Any of you who know me just the slightest amount know the past 8 months of my life has been utterly consumed by one person. This person is like someone I have never met before, this person has every single trait that I'm looking for in a girlfriend...no scratch that...in a wife. Every minute of my life is consumed with thoughts of her, how much I like her, how much my life has improved since I've known her, and most importantly how the fuck can I break her and her boyfriend up and then move in on that.
This person is ASIAN.
It is with great sorrow that I write that she is leaving my place of employment. She has been offered a much better position with a much stronger company. I do not blame her...well yes I do. I am CRUSHED! She made going to work 100x better, she made it fun, she made it seem worthwhile. Now I have to go sit in my fucking cube knowing that 10 feet away there is no more Asian, it is as if a piece of me has died. As I've said this was probably the most normal, sane relationship I had ever been in. We talked everyday and as our time together grew we talked about everything and every day I realized how perfect she is.
Just read the below paragraph and try to tell me that she is not perfect for me....
She is amazingly attractive/gorgeous/beautiful, she drives a Lexus, she is materialistic and fashion oriented, she's skinny, she's smart, she enjoys sports including baseball, she has seen Eyedea & Abilities (I mean some people who 'love' underground hip-hop can't even pronounce their name!) live (years ago...amazing) and knows about underground hip-hop among many other music types, she has a sense of humor including sarcasm, shes a total bitch to other people, she gave me prescription drugs to enjoy, our kids were going to be the ultimate leaders (Aryan Race Samurai Ninjas), but most of all she actually thought I deserved this job and I'm pretty sure she is the first person who has ever believed in me.
I'm sure I'm forgetting some of her key traits but I mean how can she not be my perfect girl.
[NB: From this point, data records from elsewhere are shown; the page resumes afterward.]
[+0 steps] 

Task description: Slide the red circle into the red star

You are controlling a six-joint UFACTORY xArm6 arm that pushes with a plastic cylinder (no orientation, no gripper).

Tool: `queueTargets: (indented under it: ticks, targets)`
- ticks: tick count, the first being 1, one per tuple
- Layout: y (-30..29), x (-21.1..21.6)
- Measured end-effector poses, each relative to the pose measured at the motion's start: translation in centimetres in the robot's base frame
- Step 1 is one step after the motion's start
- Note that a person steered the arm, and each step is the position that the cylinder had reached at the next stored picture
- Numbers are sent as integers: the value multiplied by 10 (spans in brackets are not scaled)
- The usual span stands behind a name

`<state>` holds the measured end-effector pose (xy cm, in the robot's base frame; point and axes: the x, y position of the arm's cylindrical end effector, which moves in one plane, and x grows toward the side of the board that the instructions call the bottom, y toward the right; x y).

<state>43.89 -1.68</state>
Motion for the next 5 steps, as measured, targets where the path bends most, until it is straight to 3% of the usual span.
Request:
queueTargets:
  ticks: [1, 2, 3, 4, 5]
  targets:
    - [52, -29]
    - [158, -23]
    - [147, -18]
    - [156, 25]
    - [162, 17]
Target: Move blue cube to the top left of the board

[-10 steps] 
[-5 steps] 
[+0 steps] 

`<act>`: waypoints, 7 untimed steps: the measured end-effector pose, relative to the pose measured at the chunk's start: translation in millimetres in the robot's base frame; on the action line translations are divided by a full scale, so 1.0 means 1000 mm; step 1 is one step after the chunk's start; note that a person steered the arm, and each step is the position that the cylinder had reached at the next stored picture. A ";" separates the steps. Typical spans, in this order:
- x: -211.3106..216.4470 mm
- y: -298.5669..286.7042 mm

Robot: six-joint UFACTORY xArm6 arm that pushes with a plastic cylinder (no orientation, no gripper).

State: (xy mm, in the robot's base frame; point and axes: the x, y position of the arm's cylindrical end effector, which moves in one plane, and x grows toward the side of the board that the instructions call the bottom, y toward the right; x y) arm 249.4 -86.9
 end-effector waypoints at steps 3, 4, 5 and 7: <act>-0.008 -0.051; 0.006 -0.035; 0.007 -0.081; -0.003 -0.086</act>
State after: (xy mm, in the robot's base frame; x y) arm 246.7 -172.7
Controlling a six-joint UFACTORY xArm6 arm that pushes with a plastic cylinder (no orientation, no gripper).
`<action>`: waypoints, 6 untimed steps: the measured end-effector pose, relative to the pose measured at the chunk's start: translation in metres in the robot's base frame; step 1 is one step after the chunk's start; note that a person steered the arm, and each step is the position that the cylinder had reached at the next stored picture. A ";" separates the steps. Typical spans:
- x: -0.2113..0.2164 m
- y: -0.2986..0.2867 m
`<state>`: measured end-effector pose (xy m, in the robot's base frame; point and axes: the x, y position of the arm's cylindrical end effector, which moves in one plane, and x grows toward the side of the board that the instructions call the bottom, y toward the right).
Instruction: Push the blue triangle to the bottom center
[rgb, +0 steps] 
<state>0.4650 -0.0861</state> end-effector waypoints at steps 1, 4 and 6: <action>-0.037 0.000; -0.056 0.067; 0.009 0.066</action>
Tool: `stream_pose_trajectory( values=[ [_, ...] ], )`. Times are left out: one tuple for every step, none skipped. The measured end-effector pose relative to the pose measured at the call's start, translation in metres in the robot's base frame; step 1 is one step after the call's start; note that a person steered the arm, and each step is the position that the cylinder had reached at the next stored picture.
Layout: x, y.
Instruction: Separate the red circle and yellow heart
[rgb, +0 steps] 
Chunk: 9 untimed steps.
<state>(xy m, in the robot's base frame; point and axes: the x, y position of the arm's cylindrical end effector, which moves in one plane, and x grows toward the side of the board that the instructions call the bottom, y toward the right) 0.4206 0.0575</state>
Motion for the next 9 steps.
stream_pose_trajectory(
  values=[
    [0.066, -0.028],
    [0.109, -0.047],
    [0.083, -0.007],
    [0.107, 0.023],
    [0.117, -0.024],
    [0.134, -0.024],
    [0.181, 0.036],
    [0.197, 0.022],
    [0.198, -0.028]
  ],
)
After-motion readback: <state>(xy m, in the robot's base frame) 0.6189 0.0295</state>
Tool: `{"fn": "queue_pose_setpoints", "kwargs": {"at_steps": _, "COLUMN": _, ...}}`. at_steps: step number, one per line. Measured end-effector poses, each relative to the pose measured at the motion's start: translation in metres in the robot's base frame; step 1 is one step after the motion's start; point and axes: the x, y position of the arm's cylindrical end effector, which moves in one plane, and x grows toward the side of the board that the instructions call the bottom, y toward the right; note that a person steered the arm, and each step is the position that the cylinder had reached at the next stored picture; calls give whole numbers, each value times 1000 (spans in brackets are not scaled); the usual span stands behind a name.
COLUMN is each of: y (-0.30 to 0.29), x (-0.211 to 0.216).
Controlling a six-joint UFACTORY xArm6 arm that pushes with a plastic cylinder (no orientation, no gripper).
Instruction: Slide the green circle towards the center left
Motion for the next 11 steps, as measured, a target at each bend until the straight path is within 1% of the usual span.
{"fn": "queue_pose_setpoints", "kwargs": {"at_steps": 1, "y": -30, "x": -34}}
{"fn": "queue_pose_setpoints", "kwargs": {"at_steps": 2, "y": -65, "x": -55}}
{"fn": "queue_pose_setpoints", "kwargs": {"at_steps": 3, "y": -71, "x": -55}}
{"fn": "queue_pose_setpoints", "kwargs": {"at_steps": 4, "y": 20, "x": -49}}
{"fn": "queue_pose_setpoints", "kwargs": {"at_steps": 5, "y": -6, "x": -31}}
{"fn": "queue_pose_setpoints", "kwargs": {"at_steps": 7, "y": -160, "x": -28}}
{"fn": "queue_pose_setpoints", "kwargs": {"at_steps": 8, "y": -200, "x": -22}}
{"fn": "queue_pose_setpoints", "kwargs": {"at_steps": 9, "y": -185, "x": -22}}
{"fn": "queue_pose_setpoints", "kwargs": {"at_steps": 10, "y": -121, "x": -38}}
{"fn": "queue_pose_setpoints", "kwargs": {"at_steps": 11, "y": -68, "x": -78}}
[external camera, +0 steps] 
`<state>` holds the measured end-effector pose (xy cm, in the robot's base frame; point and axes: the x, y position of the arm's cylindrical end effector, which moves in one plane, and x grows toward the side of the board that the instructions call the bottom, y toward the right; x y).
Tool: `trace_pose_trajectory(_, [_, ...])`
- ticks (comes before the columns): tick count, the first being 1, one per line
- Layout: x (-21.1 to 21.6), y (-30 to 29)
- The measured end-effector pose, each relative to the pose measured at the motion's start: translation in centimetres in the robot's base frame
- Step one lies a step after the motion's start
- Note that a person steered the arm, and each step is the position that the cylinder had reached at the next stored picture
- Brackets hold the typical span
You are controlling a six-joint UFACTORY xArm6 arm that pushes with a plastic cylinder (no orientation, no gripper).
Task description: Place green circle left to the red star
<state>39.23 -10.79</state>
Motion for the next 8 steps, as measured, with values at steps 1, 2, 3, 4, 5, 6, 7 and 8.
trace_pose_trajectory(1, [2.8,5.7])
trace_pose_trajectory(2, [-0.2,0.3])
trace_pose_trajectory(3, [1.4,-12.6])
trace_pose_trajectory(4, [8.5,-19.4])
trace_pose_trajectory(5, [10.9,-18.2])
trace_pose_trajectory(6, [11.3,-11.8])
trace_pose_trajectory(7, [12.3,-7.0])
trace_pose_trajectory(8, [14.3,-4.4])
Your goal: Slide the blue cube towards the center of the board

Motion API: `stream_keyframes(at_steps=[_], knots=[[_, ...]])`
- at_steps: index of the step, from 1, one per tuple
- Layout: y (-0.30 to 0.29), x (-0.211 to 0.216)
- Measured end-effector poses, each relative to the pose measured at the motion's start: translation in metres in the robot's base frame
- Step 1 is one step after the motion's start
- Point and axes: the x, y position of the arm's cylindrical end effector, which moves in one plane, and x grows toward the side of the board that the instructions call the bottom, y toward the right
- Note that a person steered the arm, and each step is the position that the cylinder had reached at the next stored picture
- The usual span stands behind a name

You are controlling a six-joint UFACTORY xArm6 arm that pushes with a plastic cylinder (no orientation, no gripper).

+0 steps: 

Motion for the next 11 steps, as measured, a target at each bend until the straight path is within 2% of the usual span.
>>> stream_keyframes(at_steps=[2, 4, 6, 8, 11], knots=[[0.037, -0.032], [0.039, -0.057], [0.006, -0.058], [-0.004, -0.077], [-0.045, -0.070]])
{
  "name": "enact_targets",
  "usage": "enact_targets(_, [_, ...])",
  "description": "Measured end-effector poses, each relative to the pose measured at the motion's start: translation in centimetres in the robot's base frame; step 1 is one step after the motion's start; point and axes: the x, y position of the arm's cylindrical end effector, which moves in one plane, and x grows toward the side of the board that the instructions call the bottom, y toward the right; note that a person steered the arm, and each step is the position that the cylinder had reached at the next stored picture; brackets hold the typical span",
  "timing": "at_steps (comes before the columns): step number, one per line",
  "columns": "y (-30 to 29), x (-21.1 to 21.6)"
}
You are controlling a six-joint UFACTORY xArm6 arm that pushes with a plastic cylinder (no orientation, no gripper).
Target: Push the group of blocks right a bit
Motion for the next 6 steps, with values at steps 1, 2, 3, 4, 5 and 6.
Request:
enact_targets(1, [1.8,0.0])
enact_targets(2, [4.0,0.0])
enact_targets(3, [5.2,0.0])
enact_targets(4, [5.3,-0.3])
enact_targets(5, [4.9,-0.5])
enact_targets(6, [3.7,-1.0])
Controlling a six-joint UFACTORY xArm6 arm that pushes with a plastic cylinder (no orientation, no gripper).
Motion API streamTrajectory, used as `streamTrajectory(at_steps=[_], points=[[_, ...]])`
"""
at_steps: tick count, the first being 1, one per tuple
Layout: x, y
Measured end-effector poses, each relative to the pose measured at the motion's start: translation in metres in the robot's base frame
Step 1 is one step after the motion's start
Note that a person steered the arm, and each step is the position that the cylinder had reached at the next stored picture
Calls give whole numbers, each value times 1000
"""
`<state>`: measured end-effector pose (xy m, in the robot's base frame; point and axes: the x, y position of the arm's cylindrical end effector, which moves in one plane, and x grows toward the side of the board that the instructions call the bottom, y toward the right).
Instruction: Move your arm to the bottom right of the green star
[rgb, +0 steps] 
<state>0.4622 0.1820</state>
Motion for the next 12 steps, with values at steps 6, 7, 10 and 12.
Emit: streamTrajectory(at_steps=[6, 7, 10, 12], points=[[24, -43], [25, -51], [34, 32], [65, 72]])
She is! I really have nothing else to say, it has been a very dark day for me indeed but ultimately I feel that we have a connection and somehow someway we will end up with each other, even if it requires a murder and let's just say a GHB, that's very hypothetical.
--Side Note-- Also, she was going to be part of the Chinese Dragons Dos, which if you aren't familiar with the Chinese Dragons Uno let me fill you in. They were the largest Korean gang in Littleton Colorado. Their reign lasted from 2003-2004, with a total of 4 members at their peak. The ruled the 3 school LPS district with an iron fist, they had drag races daily and were also known for such things as ruthlessly spraying soy sauce in enemies eyes. Well let me just say that their leader went into hiding after the heat was put on them but the Chinese Dragons were coming back to full strength in 2010, surpassing their previous high with 5 members. But now that is all up in the air. So don't cry for me but cry for the Chinese Dragons----
I feel I left many things out, I wrote this on the BlackBerry downtown after Happy Hour with Asian among others...we spoke, she asked me about my girl situation, I did not know how to answer that. The day was long, it was hard, it had it's ups and it had one major down. The night is still strong because in case you were wondering how Eyedea & Abilties was brought up with Asian it's because I'm currently at the Marquis watching Eyedea & Abilities with Shannon, I guess my girl situation.
A apologize for the grammar and spelling mistakes and hopefully this formats well enough on the blog...PLEASE provide me with any suggestions on how to move on from this difficult time because I feel like every time I see her in the next 2 weeks I'm gonna Ted Mosby it, by just saying I love you.
P.S. One way I'm gonna try and get over this is when I get home...no scratch that...right now via the iPod Touch, is I'm gonna watch/view a whole HEAP of Asian porn!!!!